Non che volessi o mi aspettassi il polpettone da due ore e rotte, ma la cosa che meno mi è piaciuta di questo film sulla carriera di Roberto Baggio è la maniera frammentaria e slegata in cui viene raccontata la sua epopea. In particolare, il salto che ho trovato più drastico e fastidioso è quello dal brutto periodo post-infortunio alla Fiorentina direttamente ai mondiali, con tutto il tempo alla Juventus e il Pallone D’oro giusto menzionati – e io, lo dico a scanso di equivoci, sono tifoso napoletano.
Inoltre mi sarebbe piaciuto vedere un po’ di calcio in più.

Molto bene invece la delicatezza con cui vengono raccontate le vicende personali, il buddismo, la gioventù, la vita familiare. In una parola: l’uomo.
Molto bravo è stato in effetti l’attore protagonista Andrea Arcangeli, che non conoscevo per nulla, ad incarnare smorfie, sentimenti ed umanità  del codinato campione italiano.
Irresistibile poi Martufello/Mazzone, ma con un personaggio così come vuoi fare male.
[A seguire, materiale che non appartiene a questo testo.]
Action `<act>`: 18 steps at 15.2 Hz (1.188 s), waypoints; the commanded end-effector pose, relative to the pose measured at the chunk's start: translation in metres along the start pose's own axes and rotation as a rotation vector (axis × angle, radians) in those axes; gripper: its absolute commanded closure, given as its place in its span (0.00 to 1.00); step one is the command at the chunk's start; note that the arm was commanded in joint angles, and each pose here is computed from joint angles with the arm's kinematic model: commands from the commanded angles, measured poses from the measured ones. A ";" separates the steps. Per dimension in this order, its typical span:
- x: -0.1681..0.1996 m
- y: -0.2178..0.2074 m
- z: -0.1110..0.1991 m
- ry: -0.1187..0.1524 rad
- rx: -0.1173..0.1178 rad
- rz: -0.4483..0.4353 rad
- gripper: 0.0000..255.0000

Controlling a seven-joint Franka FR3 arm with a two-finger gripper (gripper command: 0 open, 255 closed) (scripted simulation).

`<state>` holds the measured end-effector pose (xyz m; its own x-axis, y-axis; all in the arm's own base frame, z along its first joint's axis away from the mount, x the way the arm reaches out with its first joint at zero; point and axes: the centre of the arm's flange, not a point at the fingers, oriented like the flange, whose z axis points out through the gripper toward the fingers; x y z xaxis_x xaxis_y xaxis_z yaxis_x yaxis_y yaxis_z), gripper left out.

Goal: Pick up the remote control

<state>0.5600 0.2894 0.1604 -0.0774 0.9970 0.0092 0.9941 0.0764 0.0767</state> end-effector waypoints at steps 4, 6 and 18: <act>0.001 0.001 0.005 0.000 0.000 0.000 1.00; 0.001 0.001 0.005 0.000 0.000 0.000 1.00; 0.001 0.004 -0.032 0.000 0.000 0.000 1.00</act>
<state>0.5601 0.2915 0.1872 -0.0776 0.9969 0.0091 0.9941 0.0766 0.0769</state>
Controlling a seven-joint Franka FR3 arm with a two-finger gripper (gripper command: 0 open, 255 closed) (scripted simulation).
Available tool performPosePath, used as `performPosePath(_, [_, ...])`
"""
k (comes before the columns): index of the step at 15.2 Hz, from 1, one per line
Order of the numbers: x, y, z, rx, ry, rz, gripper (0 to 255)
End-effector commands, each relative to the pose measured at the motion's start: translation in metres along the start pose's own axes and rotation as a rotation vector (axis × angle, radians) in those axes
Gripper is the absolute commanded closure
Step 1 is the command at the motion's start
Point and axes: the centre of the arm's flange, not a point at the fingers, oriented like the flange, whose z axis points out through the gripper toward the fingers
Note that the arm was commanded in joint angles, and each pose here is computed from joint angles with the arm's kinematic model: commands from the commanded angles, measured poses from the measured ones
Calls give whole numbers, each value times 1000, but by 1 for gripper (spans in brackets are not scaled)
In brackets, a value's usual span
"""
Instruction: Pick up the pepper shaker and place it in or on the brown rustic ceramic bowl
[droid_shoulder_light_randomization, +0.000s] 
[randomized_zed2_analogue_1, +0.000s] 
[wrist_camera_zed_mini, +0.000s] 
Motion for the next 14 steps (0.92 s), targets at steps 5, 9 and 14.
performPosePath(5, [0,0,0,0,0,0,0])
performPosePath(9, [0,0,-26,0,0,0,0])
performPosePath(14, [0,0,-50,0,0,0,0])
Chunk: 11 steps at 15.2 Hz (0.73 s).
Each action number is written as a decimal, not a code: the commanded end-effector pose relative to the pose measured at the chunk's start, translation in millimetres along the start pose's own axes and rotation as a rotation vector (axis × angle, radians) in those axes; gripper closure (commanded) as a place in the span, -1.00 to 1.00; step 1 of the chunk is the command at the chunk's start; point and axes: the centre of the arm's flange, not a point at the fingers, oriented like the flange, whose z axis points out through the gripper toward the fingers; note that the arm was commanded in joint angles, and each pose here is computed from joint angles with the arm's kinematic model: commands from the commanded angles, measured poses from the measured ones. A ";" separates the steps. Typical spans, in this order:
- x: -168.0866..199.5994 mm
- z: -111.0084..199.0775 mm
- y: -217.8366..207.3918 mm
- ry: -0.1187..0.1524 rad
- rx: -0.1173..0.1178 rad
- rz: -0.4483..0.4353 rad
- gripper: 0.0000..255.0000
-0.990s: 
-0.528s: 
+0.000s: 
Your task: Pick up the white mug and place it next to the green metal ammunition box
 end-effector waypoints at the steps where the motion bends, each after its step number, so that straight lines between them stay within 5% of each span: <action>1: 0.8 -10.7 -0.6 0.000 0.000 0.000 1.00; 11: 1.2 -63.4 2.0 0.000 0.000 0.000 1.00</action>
Tra i bravi impossibile non menzionare anche il papà  di Baggio interpretato da un commovente e burbero Andrea Pennacchi.

Difetti menzionati più su a parte e una semplicità  forse eccessiva nella regia, il film si fa comunque vedere con gran piacere, fluendo con leggerezza ed emozionando ogni volta che deve.
Ovviamente piacerà  un po’ in più che agli altri a tutti quelli che amano il calcio e la figura di Roby.